**Records supplied:**
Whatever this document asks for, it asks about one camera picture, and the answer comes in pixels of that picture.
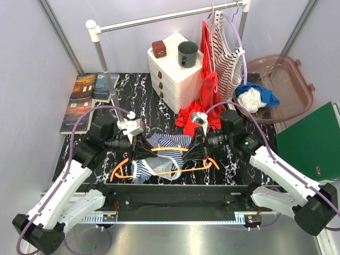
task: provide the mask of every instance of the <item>white wall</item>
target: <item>white wall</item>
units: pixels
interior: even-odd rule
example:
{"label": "white wall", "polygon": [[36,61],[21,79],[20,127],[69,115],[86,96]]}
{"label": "white wall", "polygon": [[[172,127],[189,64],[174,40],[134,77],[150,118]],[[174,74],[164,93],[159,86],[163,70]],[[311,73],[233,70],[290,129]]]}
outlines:
{"label": "white wall", "polygon": [[[231,2],[216,0],[214,4]],[[100,71],[95,48],[85,22],[97,24],[121,23],[172,12],[209,6],[211,0],[49,0],[58,20],[72,45],[77,58],[87,72]],[[307,0],[253,0],[244,32],[247,60],[278,54],[285,45]],[[225,12],[232,16],[234,8]],[[147,50],[151,43],[179,32],[188,40],[200,42],[202,20],[208,14],[194,15],[104,33],[100,36],[108,67],[112,72],[149,72]],[[241,8],[235,23],[238,27]],[[235,45],[233,33],[228,38]]]}
{"label": "white wall", "polygon": [[289,55],[300,59],[300,70],[307,84],[313,83],[311,109],[290,125],[329,101],[340,103],[340,1],[319,1]]}
{"label": "white wall", "polygon": [[76,72],[37,0],[2,1],[0,13],[0,247],[16,254],[12,220],[52,181]]}

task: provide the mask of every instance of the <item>clothing rack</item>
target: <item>clothing rack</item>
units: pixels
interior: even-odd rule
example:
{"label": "clothing rack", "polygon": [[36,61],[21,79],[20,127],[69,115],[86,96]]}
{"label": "clothing rack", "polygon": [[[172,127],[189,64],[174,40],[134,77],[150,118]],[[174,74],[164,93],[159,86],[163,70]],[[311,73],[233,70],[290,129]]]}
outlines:
{"label": "clothing rack", "polygon": [[[231,3],[224,3],[224,4],[219,4],[214,6],[214,10],[223,10],[226,8],[231,8],[231,7],[239,7],[242,6],[242,16],[241,16],[241,21],[240,21],[240,26],[239,26],[239,34],[240,38],[243,36],[243,31],[245,27],[245,22],[247,20],[247,14],[249,12],[250,8],[250,2],[251,0],[242,0],[242,1],[234,1]],[[89,30],[92,42],[95,44],[95,48],[97,51],[97,55],[101,64],[101,68],[103,70],[103,73],[105,75],[105,78],[107,80],[107,84],[110,90],[111,94],[111,102],[114,106],[119,107],[119,101],[117,98],[117,95],[115,93],[115,89],[111,80],[111,75],[108,70],[105,56],[103,49],[100,44],[100,38],[99,35],[104,32],[109,32],[109,31],[114,31],[118,29],[123,29],[123,28],[130,28],[130,27],[135,27],[143,24],[149,24],[149,23],[154,23],[162,20],[170,20],[170,19],[175,19],[175,18],[181,18],[185,16],[191,16],[199,13],[206,13],[206,12],[211,12],[213,10],[212,6],[209,7],[203,7],[203,8],[198,8],[198,9],[193,9],[189,11],[183,11],[183,12],[175,12],[175,13],[170,13],[170,14],[165,14],[165,15],[160,15],[160,16],[154,16],[150,18],[145,18],[145,19],[140,19],[140,20],[134,20],[134,21],[128,21],[128,22],[123,22],[123,23],[118,23],[118,24],[112,24],[112,25],[105,25],[105,26],[99,26],[96,24],[94,20],[88,20],[86,22],[86,27]],[[123,113],[120,111],[116,110],[116,115],[118,117],[118,123],[117,126],[122,129],[126,125],[126,120],[123,117]]]}

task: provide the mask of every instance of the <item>brown box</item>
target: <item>brown box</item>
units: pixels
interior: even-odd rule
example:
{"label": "brown box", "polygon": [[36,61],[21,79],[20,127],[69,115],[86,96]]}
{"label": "brown box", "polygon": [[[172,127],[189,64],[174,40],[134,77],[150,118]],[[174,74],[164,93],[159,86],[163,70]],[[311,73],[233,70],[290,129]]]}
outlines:
{"label": "brown box", "polygon": [[156,58],[165,57],[166,56],[166,47],[163,41],[154,41],[152,43],[152,51],[154,52],[154,56]]}

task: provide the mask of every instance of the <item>metal rod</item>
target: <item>metal rod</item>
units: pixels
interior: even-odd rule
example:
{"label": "metal rod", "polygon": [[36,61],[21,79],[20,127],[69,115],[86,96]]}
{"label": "metal rod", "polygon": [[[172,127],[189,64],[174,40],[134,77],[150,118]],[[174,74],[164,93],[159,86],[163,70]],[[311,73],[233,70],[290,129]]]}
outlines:
{"label": "metal rod", "polygon": [[301,16],[299,17],[299,20],[297,21],[291,35],[289,36],[285,46],[283,47],[283,50],[280,54],[280,58],[277,60],[276,64],[275,64],[275,68],[272,72],[272,74],[270,75],[270,78],[273,79],[278,67],[281,65],[282,60],[285,58],[285,56],[287,56],[287,54],[291,51],[293,45],[295,44],[300,32],[302,31],[304,25],[306,24],[309,16],[312,14],[315,6],[317,5],[317,3],[319,2],[319,0],[309,0],[307,5],[305,6]]}
{"label": "metal rod", "polygon": [[42,10],[45,12],[49,23],[51,24],[54,32],[57,34],[60,43],[62,44],[67,56],[69,57],[74,69],[78,72],[79,75],[84,75],[84,70],[81,67],[75,53],[73,52],[71,45],[69,44],[68,40],[65,37],[65,34],[59,25],[59,22],[52,11],[52,8],[49,6],[47,0],[38,0]]}
{"label": "metal rod", "polygon": [[[239,1],[238,5],[239,6],[243,5],[243,1]],[[237,7],[237,2],[215,5],[214,10],[222,10],[222,9],[226,9],[226,8],[230,8],[230,7]],[[105,25],[103,27],[100,27],[100,31],[102,33],[104,33],[104,32],[109,32],[109,31],[113,31],[113,30],[130,28],[130,27],[135,27],[135,26],[148,24],[148,23],[154,23],[154,22],[162,21],[162,20],[170,20],[170,19],[174,19],[174,18],[180,18],[180,17],[195,15],[195,14],[199,14],[199,13],[211,12],[212,10],[213,10],[213,8],[211,6],[209,6],[209,7],[203,7],[203,8],[184,11],[184,12],[175,12],[175,13],[171,13],[171,14],[165,14],[165,15],[150,17],[150,18],[146,18],[146,19],[128,21],[128,22],[118,23],[118,24],[114,24],[114,25]]]}
{"label": "metal rod", "polygon": [[[99,57],[101,68],[104,72],[104,75],[105,75],[105,78],[106,78],[106,81],[107,81],[107,84],[108,84],[108,88],[110,90],[111,102],[112,102],[113,106],[119,107],[120,105],[119,105],[118,97],[117,97],[113,82],[111,80],[111,74],[110,74],[110,72],[107,68],[107,64],[106,64],[106,61],[105,61],[103,49],[101,48],[100,41],[94,42],[94,44],[95,44],[95,48],[96,48],[96,51],[97,51],[97,55]],[[116,111],[116,115],[118,117],[118,121],[121,122],[121,123],[124,123],[125,120],[124,120],[124,117],[123,117],[123,113],[120,110],[115,110],[115,111]]]}
{"label": "metal rod", "polygon": [[[242,12],[242,16],[241,16],[241,20],[240,20],[240,26],[239,26],[239,35],[240,35],[241,40],[242,40],[242,37],[243,37],[245,22],[247,21],[247,16],[248,16],[248,12]],[[240,46],[239,42],[236,41],[236,48],[238,48],[239,46]]]}

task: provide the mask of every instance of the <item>white cloth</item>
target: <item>white cloth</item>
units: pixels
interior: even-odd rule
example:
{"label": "white cloth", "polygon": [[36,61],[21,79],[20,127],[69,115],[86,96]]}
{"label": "white cloth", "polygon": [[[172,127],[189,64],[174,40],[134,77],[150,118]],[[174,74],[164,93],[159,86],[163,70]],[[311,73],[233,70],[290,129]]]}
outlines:
{"label": "white cloth", "polygon": [[247,92],[240,94],[237,100],[250,113],[255,113],[259,108],[267,105],[261,101],[261,92],[254,88],[250,88]]}

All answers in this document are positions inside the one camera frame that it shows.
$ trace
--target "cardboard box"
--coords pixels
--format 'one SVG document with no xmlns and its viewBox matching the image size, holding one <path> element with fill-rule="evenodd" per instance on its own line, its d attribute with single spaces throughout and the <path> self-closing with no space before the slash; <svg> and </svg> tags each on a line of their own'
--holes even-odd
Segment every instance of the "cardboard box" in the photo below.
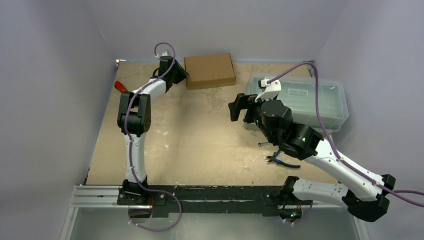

**Task instructions:**
Provide the number of lines in the data above that contain the string "target", and nothing else.

**Answer:**
6